Beatriz Santiago Muñoz lives and works in San Juan, Puerto Rico. Her work arises out of long periods of observation and documentation, in which the camera is present as an object with social implications and as an instrument mediating aesthetic thought. Her films frequently start out through research into specific social structures, individuals, or events, which she transforms into moving image, at times supported by objects and texts. Santiago Muñoz’s recent work has been concerned with post-military land, Haitian poetics, and the sensorial unconscious of anti-colonial movements. Recent solo exhibitions include: Song, Strategy, Sign at the New Museum, A Universe of Fragile Mirrors at the Pérez Art Museum of Miami, MATRULLA, Sala de Arte Público Siqueiros, México City; Post-Military Cinema, Glasgow International; The Black Cave, Gasworks, London. Her work is included in public and private collections, such as the Whitney Museum, Solomon Guggenheim, and Kadist.
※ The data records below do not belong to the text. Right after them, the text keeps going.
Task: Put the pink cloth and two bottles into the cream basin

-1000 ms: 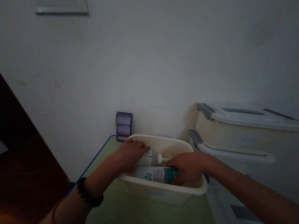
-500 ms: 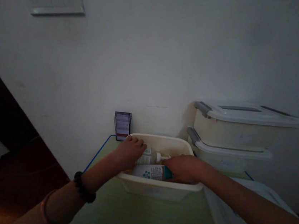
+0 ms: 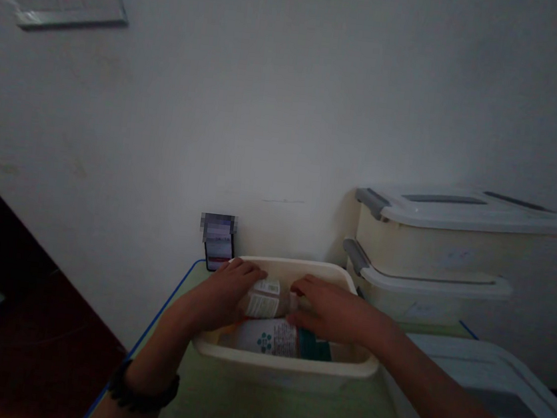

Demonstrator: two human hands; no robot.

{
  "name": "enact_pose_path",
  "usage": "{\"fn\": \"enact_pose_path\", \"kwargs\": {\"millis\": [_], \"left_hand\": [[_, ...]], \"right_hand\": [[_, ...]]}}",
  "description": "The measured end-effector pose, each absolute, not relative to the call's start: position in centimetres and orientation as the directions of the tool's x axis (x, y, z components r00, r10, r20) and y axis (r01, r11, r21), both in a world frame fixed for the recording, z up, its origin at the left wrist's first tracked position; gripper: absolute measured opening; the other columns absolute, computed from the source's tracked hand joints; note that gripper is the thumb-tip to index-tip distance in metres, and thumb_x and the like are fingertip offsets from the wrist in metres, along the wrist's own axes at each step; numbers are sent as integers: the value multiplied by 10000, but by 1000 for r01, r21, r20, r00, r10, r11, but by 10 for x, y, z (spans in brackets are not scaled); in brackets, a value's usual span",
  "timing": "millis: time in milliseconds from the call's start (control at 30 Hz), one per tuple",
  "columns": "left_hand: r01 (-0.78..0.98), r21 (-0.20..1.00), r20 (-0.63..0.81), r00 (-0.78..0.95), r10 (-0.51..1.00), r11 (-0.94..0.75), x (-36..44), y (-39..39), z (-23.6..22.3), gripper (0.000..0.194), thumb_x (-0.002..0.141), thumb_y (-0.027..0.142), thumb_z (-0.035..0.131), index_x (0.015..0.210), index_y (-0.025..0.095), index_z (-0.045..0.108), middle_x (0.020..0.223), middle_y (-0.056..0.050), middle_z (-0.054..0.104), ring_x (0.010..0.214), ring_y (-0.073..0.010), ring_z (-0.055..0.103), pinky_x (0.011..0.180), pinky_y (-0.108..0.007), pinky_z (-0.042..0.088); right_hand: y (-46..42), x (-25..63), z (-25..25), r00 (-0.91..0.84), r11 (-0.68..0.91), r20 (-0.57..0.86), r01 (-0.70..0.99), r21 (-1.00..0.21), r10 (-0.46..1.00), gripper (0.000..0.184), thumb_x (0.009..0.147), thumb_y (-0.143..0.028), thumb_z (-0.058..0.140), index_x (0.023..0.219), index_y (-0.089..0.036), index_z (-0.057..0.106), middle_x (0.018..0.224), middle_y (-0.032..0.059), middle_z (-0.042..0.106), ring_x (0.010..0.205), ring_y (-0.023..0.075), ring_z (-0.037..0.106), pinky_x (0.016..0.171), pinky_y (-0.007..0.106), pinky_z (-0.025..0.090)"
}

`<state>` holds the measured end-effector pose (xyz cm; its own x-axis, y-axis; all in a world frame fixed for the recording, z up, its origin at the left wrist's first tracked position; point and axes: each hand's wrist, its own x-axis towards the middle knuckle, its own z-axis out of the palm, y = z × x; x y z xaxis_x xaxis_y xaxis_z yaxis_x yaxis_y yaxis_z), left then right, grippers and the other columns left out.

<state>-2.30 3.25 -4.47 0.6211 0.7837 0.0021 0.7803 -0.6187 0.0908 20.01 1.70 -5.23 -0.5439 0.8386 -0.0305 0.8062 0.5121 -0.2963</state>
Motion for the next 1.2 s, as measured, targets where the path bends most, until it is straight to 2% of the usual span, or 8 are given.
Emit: {"fn": "enact_pose_path", "kwargs": {"millis": [100, 200, 300, 433, 600, 733, 967, 1200], "left_hand": [[774, 180, -20, 620, 785, -607, -21, 35, -43, 613, 683, 81, 609, 1281, 109, 478, 1327, -111, 499, 1240, -254, 395, 1089, -390, 274], [771, 231, -37, 616, 787, -593, -20, 37, -43, 603, 684, 61, 590, 1276, 107, 483, 1317, -108, 510, 1232, -251, 399, 1088, -396, 278], [726, 311, -26, 652, 758, -614, -28, 43, -42, 584, 697, 34, 556, 1265, 151, 490, 1307, -73, 526, 1228, -217, 410, 1078, -375, 302], [711, 337, 86, 629, 773, -616, -56, 57, -42, 368, 771, 102, 550, 1114, 227, 596, 1242, -36, 558, 1241, -221, 388, 1071, -402, 303], [729, 476, 69, 527, 847, -492, -70, 68, -49, 544, 816, 280, 562, 1326, 237, 378, 1363, -79, 430, 1239, -215, 427, 1042, -385, 356], [730, 546, -33, 509, 860, -411, -58, 69, -57, 447, 873, 195, 378, 1320, 204, 375, 1321, -85, 513, 1205, -204, 489, 1014, -362, 385], [731, 562, -24, 481, 876, -386, -53, 70, -63, 471, 816, 133, 336, 1275, 198, 416, 1254, -86, 556, 1149, -213, 525, 980, -348, 409], [700, 579, 12, 505, 863, -417, -53, 73, -64, 441, 808, 130, 328, 1240, 153, 419, 1241, -115, 546, 1133, -201, 526, 982, -356, 407]], "right_hand": [[29, 198, -53, -599, 560, -37, 766, -317, 800, 553, 799, -383, 591, 1255, -82, 500, 1246, 199, 562, 1149, 305, 535, 916, 406, 426], [41, 185, -50, -643, 596, -55, 736, -321, 764, 566, 761, -371, 641, 1246, -112, 506, 1199, 168, 599, 1090, 291, 573, 899, 395, 445], [46, 168, -51, -641, 624, -26, 755, -200, 767, 465, 764, -359, 646, 1143, -100, 570, 1090, 160, 645, 993, 313, 612, 845, 423, 475], [47, 158, -59, -610, 608, -16, 791, -70, 792, 411, 822, -417, 579, 1094, -110, 591, 1026, 146, 658, 883, 318, 648, 737, 449, 521], [50, 158, -65, -629, 629, -3, 777, -35, 777, 444, 813, -468, 577, 1109, -138, 596, 1079, 151, 659, 901, 303, 659, 737, 422, 540], [48, 154, -67, -511, 518, -126, 855, 29, 850, 455, 820, -430, 574, 1166, -134, 579, 881, 133, 723, 712, 305, 692, 585, 405, 539], [55, 162, -69, -552, 543, -152, 834, -103, 820, 543, 817, -528, 553, 1272, -232, 548, 1017, 138, 720, 869, 345, 685, 732, 481, 536], [50, 155, -63, -548, 551, -176, 834, -36, 818, 556, 854, -505, 528, 1304, -180, 517, 1040, 167, 711, 850, 321, 694, 716, 416, 532]]}}
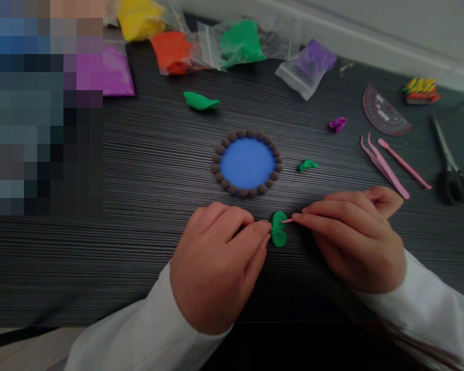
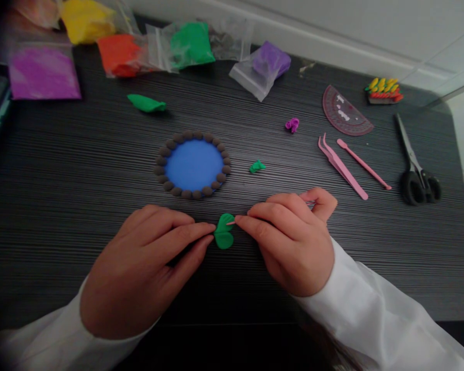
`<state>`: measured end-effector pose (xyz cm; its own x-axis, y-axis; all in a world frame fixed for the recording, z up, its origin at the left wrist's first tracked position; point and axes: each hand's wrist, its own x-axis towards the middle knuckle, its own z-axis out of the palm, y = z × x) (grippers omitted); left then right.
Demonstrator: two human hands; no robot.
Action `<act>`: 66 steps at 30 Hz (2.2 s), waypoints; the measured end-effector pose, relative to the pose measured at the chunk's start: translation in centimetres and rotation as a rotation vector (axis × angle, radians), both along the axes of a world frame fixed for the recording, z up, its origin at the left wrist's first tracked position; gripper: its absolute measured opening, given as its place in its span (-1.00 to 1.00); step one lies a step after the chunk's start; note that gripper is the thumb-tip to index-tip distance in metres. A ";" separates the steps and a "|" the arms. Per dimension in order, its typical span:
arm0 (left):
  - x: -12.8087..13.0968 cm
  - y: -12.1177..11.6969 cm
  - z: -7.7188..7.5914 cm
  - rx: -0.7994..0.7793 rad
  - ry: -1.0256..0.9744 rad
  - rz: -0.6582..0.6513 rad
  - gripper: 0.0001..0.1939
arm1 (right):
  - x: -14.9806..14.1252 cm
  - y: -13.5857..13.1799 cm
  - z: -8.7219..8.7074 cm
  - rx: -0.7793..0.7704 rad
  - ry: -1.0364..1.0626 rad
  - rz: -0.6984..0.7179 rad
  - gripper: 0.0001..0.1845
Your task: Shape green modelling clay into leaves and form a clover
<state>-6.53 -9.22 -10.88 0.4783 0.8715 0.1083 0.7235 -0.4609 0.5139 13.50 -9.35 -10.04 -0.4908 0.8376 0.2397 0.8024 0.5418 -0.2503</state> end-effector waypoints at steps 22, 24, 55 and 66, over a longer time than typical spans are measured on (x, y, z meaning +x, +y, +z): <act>0.0 0.0 0.0 -0.008 0.033 -0.014 -0.85 | 0.0 -1.6 0.0 0.018 0.056 -0.105 -0.73; 0.0 0.0 -0.1 0.001 0.036 -0.015 -0.85 | -0.3 -1.9 -0.1 0.021 0.042 -0.118 -0.73; 0.3 -0.2 -0.2 0.029 0.024 -0.071 -0.88 | -0.3 -4.0 0.3 0.029 0.008 -0.202 -0.72; 0.2 -0.2 -0.2 0.045 0.033 -0.080 -0.87 | -0.6 -3.7 0.0 0.046 -0.027 -0.190 -0.73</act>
<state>-6.30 -9.44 -11.05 0.5503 0.8249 0.1291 0.6996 -0.5399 0.4681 12.92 -13.06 -10.04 -0.3315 0.9044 0.2687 0.8974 0.3901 -0.2059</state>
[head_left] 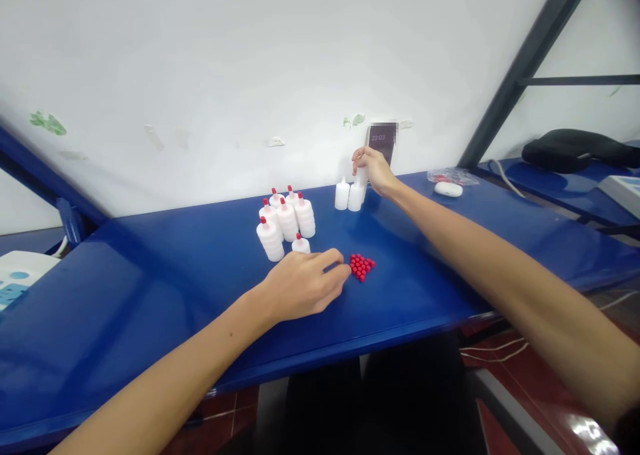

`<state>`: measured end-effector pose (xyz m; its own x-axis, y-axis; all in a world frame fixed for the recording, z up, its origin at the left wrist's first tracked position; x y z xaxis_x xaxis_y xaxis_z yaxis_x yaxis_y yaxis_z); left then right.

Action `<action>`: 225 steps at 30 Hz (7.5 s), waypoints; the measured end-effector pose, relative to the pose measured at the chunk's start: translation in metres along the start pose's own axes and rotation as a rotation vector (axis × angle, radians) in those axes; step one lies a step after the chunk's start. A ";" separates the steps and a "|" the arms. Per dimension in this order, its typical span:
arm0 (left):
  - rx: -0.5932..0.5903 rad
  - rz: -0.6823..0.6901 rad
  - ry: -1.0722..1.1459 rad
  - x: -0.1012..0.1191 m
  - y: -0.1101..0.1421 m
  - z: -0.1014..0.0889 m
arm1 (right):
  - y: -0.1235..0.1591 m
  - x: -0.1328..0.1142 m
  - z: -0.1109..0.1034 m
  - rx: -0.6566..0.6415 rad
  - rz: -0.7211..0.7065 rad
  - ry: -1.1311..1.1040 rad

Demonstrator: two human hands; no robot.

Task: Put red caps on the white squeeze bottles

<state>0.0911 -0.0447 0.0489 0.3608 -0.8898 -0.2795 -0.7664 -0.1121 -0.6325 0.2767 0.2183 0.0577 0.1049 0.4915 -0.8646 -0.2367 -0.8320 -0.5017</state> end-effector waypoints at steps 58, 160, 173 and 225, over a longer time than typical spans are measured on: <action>0.365 -0.482 0.336 -0.043 0.004 -0.013 | 0.156 -0.069 0.056 -0.588 -0.157 0.260; 0.576 -0.099 -0.020 -0.029 0.001 -0.040 | 0.186 -0.087 0.079 -0.875 -0.141 -0.126; 0.614 -0.094 0.038 -0.029 0.000 -0.045 | 0.192 -0.092 0.082 -0.941 -0.160 -0.058; 0.418 -0.127 -0.380 -0.056 0.002 -0.073 | 0.152 -0.050 0.063 -0.343 0.131 -0.116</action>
<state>0.0307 -0.0273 0.1164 0.6612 -0.6508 -0.3732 -0.4569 0.0453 -0.8884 0.1742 0.0832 0.0267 -0.0190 0.3849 -0.9227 0.0986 -0.9177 -0.3849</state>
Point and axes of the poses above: each hand's wrist, its own y-axis away from the middle knuckle, its own z-axis out of the palm, x = y × z, the point moved 9 cm from there along -y, towards the middle knuckle, and after that the axes turned 12 degrees about x, right-handed, at the moved point
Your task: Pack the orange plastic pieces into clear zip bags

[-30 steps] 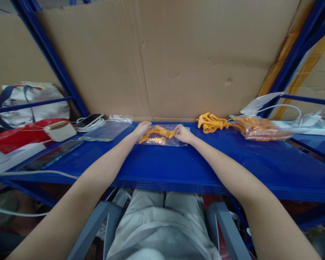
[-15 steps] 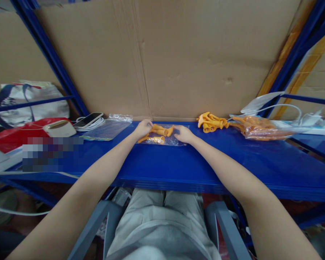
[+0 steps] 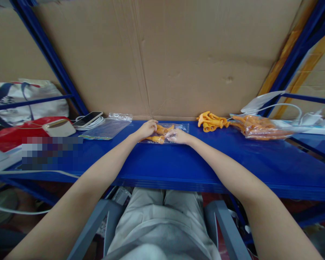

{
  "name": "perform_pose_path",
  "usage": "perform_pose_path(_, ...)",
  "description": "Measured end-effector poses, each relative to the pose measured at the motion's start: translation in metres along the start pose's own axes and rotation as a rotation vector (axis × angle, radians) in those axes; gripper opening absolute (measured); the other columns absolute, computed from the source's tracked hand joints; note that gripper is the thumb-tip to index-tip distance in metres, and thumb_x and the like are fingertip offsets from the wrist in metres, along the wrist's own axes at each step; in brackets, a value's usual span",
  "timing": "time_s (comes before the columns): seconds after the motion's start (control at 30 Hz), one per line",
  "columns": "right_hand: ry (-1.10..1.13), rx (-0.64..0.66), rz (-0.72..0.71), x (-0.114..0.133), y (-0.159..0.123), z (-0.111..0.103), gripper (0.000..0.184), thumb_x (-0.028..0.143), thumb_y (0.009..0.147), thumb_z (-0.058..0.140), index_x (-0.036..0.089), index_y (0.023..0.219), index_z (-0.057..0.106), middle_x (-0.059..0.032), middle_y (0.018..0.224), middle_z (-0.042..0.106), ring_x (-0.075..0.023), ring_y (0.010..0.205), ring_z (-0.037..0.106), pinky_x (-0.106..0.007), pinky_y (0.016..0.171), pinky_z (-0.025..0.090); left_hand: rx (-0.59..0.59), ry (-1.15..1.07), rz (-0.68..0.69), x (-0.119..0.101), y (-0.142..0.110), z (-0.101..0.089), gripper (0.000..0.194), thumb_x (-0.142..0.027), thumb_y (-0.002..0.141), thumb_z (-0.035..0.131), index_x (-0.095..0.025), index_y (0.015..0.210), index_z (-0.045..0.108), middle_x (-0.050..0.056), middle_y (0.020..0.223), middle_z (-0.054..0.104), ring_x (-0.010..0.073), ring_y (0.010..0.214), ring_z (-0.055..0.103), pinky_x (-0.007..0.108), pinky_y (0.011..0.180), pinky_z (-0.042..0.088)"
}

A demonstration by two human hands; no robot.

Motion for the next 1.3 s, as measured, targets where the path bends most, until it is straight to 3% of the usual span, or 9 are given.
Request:
perform_pose_path(0.3,0.028,-0.003,0.069,0.0,0.0,-0.001,0.034,0.011,0.077,0.062,0.022,0.106,0.076,-0.002,0.117,0.072,-0.0232,0.113,0.065,-0.04,0.104,0.045,0.03,0.046,0.005,0.009,0.006,0.011,0.021,-0.01,0.081,0.044,-0.019,0.074,0.062,0.009,0.128,0.062,0.0216,0.128,0.051,0.034,0.115,0.032)
perform_pose_path(0.47,0.074,-0.089,0.111,-0.001,0.002,-0.006,0.031,0.012,0.079,0.061,0.02,0.105,0.077,-0.0038,0.114,0.073,-0.0235,0.11,0.067,-0.038,0.101,0.048,0.084,0.015,-0.044,0.018,0.007,0.017,0.016,-0.015,0.085,0.047,-0.02,0.077,0.059,0.009,0.141,0.055,0.0216,0.14,0.039,0.034,0.119,0.022)
perform_pose_path(0.63,-0.054,-0.364,0.311,-0.028,-0.007,-0.046,0.035,0.007,0.082,0.047,0.015,0.097,0.077,-0.0057,0.094,0.077,-0.0185,0.083,0.072,-0.032,0.084,0.056,0.117,0.017,-0.061,0.024,0.007,0.018,0.014,-0.015,0.082,0.049,-0.02,0.071,0.055,0.009,0.149,0.047,0.0241,0.145,0.03,0.039,0.12,0.017)
perform_pose_path(0.77,-0.387,-0.528,0.349,-0.048,-0.028,-0.086,0.038,0.008,0.08,0.046,0.014,0.105,0.075,-0.0113,0.111,0.072,-0.0243,0.107,0.065,-0.04,0.099,0.049,0.145,0.055,-0.058,0.031,0.01,0.018,0.013,-0.015,0.079,0.049,-0.021,0.069,0.054,0.009,0.151,0.045,0.0254,0.148,0.024,0.046,0.12,0.016)
perform_pose_path(0.83,-0.568,-0.481,0.432,-0.058,-0.039,-0.094,0.041,0.01,0.079,0.049,0.014,0.113,0.072,-0.0151,0.125,0.066,-0.0302,0.119,0.058,-0.049,0.103,0.044,0.157,0.075,-0.058,0.035,0.012,0.018,0.011,-0.015,0.077,0.049,-0.021,0.069,0.054,0.008,0.151,0.045,0.0258,0.148,0.023,0.047,0.12,0.015)
perform_pose_path(0.93,-0.716,-0.277,0.567,-0.071,-0.048,-0.09,0.04,0.015,0.082,0.05,0.016,0.116,0.071,-0.0172,0.133,0.06,-0.0364,0.126,0.052,-0.06,0.103,0.038,0.169,0.109,-0.056,0.04,0.012,0.016,0.011,-0.013,0.074,0.049,-0.021,0.071,0.055,0.006,0.153,0.042,0.026,0.148,0.025,0.047,0.121,0.014)
perform_pose_path(1.07,-0.802,-0.127,0.655,-0.07,-0.05,-0.081,0.044,0.02,0.087,0.042,0.017,0.122,0.067,-0.0169,0.13,0.062,-0.0352,0.123,0.054,-0.057,0.1,0.037,0.192,0.205,-0.072,0.045,0.009,0.013,0.012,-0.014,0.075,0.046,-0.021,0.075,0.056,0.005,0.158,0.034,0.0255,0.148,0.023,0.046,0.122,0.012)
perform_pose_path(1.17,-0.85,-0.185,0.652,-0.058,-0.047,-0.085,0.046,0.019,0.087,0.039,0.015,0.124,0.066,-0.0175,0.131,0.061,-0.0342,0.121,0.053,-0.053,0.099,0.037,0.191,0.251,-0.091,0.049,0.008,0.009,0.013,-0.015,0.076,0.044,-0.021,0.077,0.056,0.004,0.159,0.03,0.0245,0.149,0.021,0.044,0.122,0.012)
perform_pose_path(1.3,-0.907,-0.384,0.673,-0.047,-0.053,-0.102,0.044,0.02,0.09,0.036,0.01,0.122,0.064,-0.0213,0.13,0.059,-0.0346,0.122,0.05,-0.051,0.098,0.035,0.18,0.217,-0.073,0.056,0.01,0.008,0.014,-0.013,0.073,0.045,-0.02,0.078,0.057,0.005,0.159,0.032,0.0231,0.149,0.022,0.042,0.121,0.02)
Point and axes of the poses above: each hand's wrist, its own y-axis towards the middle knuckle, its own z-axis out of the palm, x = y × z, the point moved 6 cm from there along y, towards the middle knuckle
Ruth Somalo is a Spanish filmmaker, curator and researcher based in New York. Ruth has been working in non fiction for the past 15 years, her work has been shown in theaters, festivals and museums internationally, including the Verdi Cinema Theatre and Contemporary Art Center Matadero de Madrid, San Sebastian International Film Festival, Cinema du Réel (Paris), ADFF (NY), L’Alternativa (Barcelona), Documentamadrid, MOMA PS1 (Expo1) and at the EYE Film Institute in Amsterdam (Spanish Cinema Without Fear). Her new work includes the themes of gendered illness, the economy of death, and the history of tears.
She works as Associate Festival Director and Programmer of the Human Rights Film Festival IIFF DOCS; as Programmer at DocumentaMadrid and DOC NYC and curated 2017’s Flaherty NYC Winter/Spring Series “Broken Senses” at the Anthology Film archives.